Records contained in a dataset:
──────────

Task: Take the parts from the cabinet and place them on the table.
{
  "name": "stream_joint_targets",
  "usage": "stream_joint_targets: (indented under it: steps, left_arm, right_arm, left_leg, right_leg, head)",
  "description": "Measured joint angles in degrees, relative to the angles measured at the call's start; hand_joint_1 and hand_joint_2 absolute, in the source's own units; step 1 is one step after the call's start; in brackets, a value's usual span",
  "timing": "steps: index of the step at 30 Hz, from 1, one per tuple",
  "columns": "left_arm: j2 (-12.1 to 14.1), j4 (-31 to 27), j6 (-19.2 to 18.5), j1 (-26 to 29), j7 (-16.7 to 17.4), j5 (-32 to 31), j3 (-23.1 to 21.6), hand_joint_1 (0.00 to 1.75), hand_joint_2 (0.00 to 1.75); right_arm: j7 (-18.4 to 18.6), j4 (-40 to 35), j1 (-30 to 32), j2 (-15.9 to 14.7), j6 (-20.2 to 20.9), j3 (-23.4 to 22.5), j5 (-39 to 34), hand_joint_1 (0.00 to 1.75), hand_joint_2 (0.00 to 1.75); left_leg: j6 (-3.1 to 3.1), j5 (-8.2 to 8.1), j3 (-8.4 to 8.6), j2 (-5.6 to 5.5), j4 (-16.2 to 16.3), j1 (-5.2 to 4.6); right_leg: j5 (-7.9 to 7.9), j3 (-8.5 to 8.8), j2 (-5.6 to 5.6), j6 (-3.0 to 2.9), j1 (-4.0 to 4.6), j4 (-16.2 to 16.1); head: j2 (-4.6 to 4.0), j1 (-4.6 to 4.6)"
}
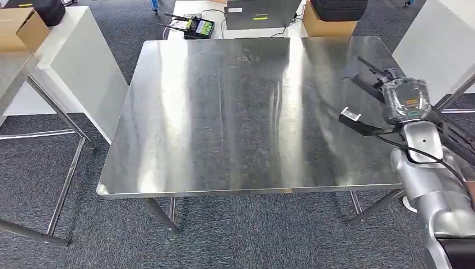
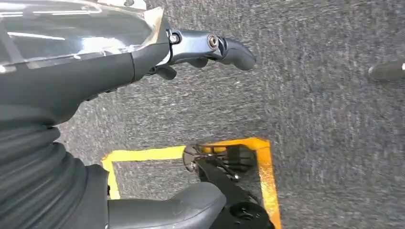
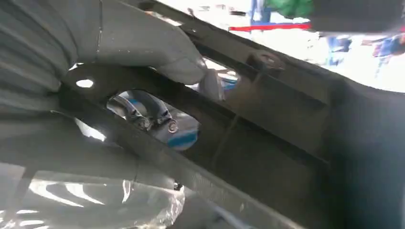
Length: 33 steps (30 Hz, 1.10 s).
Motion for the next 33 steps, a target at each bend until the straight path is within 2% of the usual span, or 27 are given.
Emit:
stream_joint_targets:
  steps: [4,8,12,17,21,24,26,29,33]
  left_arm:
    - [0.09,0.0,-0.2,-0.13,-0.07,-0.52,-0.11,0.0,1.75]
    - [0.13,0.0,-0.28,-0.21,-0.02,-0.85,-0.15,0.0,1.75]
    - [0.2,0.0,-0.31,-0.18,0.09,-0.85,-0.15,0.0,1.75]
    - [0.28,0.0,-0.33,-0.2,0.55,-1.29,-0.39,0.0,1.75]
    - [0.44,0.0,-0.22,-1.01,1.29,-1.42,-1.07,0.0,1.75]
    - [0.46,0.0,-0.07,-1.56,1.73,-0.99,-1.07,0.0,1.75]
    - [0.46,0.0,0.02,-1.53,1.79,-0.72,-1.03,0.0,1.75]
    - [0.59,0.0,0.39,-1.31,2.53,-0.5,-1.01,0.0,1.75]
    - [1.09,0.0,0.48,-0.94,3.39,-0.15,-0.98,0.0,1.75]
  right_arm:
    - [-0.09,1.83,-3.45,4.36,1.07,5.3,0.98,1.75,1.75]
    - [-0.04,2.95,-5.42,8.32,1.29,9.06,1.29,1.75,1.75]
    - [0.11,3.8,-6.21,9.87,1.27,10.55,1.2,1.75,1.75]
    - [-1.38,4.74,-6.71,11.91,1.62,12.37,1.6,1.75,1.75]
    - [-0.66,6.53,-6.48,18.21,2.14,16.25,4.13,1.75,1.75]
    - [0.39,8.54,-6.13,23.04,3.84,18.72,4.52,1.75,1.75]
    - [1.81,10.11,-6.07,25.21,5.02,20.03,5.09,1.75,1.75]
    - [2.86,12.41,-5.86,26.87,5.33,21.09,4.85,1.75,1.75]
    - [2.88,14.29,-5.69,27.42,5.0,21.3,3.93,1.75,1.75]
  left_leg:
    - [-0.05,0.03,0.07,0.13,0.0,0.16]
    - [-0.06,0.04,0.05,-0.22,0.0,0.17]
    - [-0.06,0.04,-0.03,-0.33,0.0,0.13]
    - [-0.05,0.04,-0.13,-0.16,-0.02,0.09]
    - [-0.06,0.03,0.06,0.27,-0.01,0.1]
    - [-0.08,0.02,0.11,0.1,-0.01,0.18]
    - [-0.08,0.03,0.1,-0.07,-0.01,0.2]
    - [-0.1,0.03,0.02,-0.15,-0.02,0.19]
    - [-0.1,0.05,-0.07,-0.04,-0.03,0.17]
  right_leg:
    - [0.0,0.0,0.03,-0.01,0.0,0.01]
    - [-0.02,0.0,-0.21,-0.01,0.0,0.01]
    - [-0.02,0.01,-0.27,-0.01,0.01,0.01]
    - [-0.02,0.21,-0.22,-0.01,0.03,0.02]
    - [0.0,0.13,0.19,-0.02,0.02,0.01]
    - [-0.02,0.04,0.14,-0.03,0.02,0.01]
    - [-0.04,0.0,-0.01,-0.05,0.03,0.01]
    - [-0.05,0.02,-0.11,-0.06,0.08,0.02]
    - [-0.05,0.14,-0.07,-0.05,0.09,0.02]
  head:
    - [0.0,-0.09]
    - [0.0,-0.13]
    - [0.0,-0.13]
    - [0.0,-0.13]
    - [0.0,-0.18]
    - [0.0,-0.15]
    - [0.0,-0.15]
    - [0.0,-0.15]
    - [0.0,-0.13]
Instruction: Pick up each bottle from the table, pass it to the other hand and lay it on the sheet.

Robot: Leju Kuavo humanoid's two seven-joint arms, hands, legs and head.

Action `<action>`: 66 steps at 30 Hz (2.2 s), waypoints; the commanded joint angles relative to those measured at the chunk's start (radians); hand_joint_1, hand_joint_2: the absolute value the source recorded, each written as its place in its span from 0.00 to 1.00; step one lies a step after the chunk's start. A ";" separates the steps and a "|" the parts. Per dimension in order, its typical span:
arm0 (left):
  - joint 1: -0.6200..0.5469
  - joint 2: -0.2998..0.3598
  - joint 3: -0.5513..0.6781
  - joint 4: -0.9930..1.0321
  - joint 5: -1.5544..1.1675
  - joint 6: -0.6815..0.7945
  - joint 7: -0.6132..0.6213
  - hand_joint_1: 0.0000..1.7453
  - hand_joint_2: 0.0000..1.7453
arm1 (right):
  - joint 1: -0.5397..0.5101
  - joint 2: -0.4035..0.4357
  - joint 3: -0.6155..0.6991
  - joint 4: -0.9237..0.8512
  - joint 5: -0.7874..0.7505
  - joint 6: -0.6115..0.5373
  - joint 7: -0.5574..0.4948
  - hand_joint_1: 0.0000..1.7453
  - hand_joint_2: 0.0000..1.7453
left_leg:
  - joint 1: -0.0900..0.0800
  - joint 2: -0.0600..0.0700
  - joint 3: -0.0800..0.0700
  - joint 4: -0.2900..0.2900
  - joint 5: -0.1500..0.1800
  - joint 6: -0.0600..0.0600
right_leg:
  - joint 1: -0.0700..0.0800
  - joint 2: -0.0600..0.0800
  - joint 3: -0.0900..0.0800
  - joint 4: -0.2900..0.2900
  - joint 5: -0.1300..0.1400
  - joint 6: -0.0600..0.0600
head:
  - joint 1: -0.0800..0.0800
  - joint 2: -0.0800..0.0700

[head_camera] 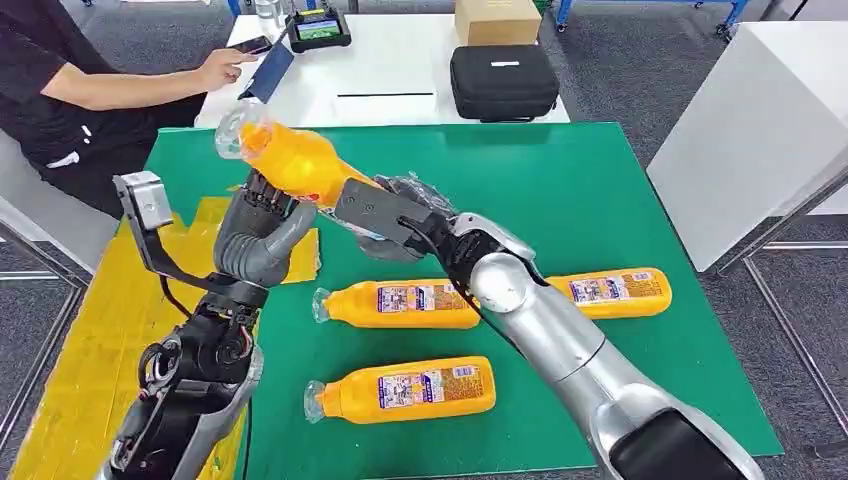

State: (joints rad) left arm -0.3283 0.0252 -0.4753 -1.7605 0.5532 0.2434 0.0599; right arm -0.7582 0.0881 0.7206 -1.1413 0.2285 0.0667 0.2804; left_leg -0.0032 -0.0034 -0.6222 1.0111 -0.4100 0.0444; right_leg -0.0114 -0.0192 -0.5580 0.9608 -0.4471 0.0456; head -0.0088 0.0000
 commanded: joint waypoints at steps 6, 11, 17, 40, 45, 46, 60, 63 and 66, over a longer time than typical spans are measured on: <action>-0.131 -0.014 -0.161 0.113 -0.044 0.009 0.047 0.00 1.00 | -0.003 0.007 0.089 -0.095 0.017 0.021 0.034 0.91 1.00 | 0.001 -0.001 0.001 0.000 -0.001 -0.002 | 0.000 0.000 0.002 0.000 -0.001 -0.001 | 0.000 0.000; -0.125 -0.022 -0.151 0.097 -0.050 0.022 0.050 0.00 1.00 | 0.031 0.004 0.145 -0.143 0.048 0.023 0.043 0.90 1.00 | 0.001 0.000 0.001 0.000 -0.001 -0.002 | 0.001 0.000 0.002 0.000 -0.001 -0.001 | 0.000 0.000; -0.118 -0.019 -0.143 0.094 -0.054 0.028 0.047 0.00 1.00 | 0.038 -0.005 0.162 -0.159 0.074 0.029 0.039 0.87 1.00 | 0.001 -0.001 0.001 0.000 -0.001 -0.002 | 0.000 0.000 0.002 0.000 -0.001 -0.001 | 0.000 0.000; -0.091 -0.030 -0.123 0.072 0.017 0.017 0.006 1.00 1.00 | 0.107 0.017 0.373 -0.128 0.232 0.098 0.013 0.92 1.00 | 0.001 -0.001 0.002 0.000 -0.001 -0.003 | 0.001 0.000 0.003 0.000 -0.002 -0.002 | 0.000 0.000; -0.095 -0.021 -0.127 0.076 0.033 0.020 -0.016 1.00 1.00 | 0.100 0.016 0.354 -0.105 0.216 0.084 0.007 0.92 1.00 | 0.001 -0.001 0.001 0.000 -0.001 -0.002 | 0.001 -0.001 0.002 -0.001 -0.001 -0.002 | 0.000 0.000; -0.093 -0.020 -0.125 0.076 0.036 0.020 -0.021 1.00 1.00 | 0.100 0.014 0.351 -0.103 0.214 0.083 0.006 0.92 1.00 | 0.001 -0.002 0.003 0.000 -0.001 -0.003 | 0.001 0.000 0.004 0.000 -0.002 -0.002 | 0.000 0.000; -0.051 0.002 -0.073 0.045 0.060 0.007 -0.076 1.00 1.00 | 0.097 -0.026 0.306 -0.017 0.236 0.028 0.001 0.00 1.00 | 0.001 -0.002 0.002 -0.001 -0.001 -0.002 | 0.001 -0.001 0.003 -0.001 -0.001 -0.002 | 0.000 0.000; -0.012 0.014 -0.002 0.001 0.039 0.026 -0.111 1.00 1.00 | 0.089 -0.064 0.265 0.013 0.247 0.024 0.007 0.00 0.00 | 0.002 -0.002 0.002 0.000 -0.001 -0.002 | 0.001 -0.001 0.003 -0.001 -0.001 -0.002 | 0.000 0.000; 0.032 0.026 0.084 -0.036 0.034 -0.004 -0.102 1.00 1.00 | 0.095 -0.098 0.194 0.054 0.250 0.015 -0.039 0.00 0.00 | 0.001 -0.001 0.001 -0.001 0.000 -0.001 | 0.001 0.000 0.001 -0.001 0.000 -0.001 | 0.000 0.000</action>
State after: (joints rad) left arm -0.2933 0.0374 -0.4910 -1.7220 0.5943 0.2708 -0.0244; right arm -0.6717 0.0595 0.9194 -1.2440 0.4570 0.0927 0.2853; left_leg -0.0032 -0.0034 -0.6234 1.0112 -0.4101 0.0443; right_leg -0.0115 -0.0193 -0.5594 0.9608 -0.4472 0.0455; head -0.0092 0.0000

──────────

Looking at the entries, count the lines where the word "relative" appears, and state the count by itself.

— Output below —
2